WHAT YOU WILL DO = Search the entries for the word "towel". Copy each line in which it is found.

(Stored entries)
-----

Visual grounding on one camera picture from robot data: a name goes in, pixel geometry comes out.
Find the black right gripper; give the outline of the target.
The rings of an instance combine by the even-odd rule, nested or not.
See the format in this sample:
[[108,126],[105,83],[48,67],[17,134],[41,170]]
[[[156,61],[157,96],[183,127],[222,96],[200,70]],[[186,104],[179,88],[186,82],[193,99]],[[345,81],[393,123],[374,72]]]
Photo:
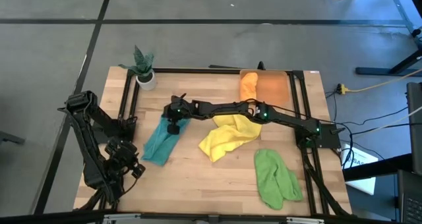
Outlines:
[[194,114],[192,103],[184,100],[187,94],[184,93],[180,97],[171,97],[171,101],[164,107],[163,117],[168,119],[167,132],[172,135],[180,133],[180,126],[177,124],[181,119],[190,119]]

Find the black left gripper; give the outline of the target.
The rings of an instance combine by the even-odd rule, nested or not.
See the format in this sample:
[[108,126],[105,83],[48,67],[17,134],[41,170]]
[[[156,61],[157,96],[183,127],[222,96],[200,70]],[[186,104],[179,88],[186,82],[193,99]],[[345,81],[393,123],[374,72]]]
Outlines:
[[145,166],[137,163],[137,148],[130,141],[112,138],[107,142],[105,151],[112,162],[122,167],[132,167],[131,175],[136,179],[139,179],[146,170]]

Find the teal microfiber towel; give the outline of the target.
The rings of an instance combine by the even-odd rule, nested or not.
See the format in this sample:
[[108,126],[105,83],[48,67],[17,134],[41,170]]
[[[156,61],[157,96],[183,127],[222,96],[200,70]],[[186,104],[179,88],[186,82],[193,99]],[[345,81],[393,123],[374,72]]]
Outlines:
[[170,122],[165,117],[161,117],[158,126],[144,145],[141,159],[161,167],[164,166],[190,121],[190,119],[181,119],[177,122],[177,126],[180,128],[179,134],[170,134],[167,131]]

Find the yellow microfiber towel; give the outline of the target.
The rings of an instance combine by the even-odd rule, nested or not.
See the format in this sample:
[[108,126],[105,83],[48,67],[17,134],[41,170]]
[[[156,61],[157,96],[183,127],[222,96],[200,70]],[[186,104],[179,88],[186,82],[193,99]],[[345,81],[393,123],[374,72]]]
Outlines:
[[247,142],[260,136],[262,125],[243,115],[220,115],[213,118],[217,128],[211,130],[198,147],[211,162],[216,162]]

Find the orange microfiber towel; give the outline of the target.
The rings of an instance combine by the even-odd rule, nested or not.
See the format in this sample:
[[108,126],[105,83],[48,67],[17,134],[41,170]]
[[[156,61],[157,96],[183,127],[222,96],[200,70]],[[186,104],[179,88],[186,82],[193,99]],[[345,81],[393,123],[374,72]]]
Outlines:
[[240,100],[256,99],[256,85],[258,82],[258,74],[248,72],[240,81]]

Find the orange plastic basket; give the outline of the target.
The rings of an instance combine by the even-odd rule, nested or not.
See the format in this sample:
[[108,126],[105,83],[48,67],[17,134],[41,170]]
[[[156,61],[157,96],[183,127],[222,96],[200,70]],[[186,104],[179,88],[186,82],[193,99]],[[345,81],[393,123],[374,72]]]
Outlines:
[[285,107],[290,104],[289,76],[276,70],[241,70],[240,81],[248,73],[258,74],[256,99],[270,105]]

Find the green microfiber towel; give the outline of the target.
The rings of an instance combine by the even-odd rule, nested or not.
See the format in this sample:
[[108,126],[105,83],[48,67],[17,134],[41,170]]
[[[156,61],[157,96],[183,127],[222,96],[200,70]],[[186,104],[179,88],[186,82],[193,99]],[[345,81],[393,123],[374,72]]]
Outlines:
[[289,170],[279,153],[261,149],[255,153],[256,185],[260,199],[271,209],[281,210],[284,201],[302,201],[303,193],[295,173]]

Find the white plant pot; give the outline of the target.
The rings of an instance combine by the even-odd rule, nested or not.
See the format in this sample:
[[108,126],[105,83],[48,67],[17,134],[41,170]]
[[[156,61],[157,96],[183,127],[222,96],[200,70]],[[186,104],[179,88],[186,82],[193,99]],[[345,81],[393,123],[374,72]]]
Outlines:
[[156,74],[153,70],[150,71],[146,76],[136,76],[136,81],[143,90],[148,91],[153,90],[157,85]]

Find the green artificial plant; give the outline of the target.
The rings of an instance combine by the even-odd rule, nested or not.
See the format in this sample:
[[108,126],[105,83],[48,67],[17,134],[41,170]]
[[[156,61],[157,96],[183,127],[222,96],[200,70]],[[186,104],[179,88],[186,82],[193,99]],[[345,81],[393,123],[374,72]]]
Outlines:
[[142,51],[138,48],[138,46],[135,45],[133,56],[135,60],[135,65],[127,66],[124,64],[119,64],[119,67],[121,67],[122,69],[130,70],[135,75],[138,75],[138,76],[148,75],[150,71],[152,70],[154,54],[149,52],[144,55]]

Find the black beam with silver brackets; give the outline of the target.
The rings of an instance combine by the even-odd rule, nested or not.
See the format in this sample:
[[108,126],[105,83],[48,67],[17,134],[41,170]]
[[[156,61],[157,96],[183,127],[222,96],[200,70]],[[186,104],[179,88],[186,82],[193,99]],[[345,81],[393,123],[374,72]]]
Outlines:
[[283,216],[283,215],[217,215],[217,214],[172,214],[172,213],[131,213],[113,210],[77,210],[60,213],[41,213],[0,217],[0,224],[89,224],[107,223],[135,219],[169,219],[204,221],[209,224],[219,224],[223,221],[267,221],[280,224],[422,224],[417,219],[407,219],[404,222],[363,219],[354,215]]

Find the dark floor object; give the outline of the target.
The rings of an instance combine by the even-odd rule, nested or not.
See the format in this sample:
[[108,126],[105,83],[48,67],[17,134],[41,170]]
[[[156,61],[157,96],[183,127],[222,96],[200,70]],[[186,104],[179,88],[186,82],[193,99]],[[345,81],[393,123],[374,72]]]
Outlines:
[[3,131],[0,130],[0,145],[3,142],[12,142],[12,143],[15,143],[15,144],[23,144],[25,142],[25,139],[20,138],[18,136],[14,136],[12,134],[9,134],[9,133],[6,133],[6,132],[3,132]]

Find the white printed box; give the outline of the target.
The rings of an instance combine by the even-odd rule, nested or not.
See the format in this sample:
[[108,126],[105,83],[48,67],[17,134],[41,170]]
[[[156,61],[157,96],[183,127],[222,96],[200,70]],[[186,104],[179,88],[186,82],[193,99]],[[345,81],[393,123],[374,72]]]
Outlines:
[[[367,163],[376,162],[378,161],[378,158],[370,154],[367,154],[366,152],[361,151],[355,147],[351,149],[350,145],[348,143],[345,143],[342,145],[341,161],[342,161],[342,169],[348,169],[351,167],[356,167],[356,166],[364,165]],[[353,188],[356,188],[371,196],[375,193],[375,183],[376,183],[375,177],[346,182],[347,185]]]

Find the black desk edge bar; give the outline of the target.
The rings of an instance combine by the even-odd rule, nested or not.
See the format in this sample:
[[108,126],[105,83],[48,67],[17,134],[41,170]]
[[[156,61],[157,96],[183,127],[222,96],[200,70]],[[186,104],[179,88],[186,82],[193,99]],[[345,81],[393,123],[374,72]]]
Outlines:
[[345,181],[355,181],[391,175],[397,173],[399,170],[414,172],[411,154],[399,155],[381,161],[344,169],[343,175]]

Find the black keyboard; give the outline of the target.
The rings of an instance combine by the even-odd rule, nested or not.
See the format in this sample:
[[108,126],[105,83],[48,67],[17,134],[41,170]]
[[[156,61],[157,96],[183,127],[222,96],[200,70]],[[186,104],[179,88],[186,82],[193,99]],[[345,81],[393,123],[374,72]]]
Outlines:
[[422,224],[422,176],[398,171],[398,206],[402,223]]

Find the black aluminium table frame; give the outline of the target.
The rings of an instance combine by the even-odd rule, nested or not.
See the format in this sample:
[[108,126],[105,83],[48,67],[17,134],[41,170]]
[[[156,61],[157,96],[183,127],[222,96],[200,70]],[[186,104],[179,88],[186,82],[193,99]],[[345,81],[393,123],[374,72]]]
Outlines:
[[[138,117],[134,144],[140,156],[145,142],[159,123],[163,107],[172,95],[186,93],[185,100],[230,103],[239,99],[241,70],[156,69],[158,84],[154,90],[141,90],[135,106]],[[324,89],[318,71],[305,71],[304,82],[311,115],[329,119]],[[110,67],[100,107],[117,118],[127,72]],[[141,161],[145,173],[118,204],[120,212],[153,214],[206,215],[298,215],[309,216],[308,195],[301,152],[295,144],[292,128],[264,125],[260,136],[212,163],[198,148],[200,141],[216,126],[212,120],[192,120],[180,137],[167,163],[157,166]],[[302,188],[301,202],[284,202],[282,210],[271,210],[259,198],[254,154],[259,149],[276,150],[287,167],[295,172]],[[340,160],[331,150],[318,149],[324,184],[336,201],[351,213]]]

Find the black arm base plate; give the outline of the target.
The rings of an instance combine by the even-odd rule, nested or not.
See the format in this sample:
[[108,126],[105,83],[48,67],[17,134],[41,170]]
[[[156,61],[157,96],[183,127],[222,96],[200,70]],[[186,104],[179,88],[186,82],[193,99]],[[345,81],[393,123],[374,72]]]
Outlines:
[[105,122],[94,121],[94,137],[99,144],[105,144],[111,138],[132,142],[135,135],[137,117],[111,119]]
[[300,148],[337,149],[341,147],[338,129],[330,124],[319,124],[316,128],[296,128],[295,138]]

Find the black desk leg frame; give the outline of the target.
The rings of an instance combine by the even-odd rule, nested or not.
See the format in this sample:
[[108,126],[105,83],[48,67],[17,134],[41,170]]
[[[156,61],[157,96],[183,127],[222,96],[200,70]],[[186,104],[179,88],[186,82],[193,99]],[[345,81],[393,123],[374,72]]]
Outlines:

-----

RESULT OF THIS EXERCISE =
Find the teal microfiber towel; give the outline of the target.
Find the yellow microfiber towel; give the outline of the target.
Find the orange microfiber towel; give the outline of the target.
Find the green microfiber towel; give the outline of the target.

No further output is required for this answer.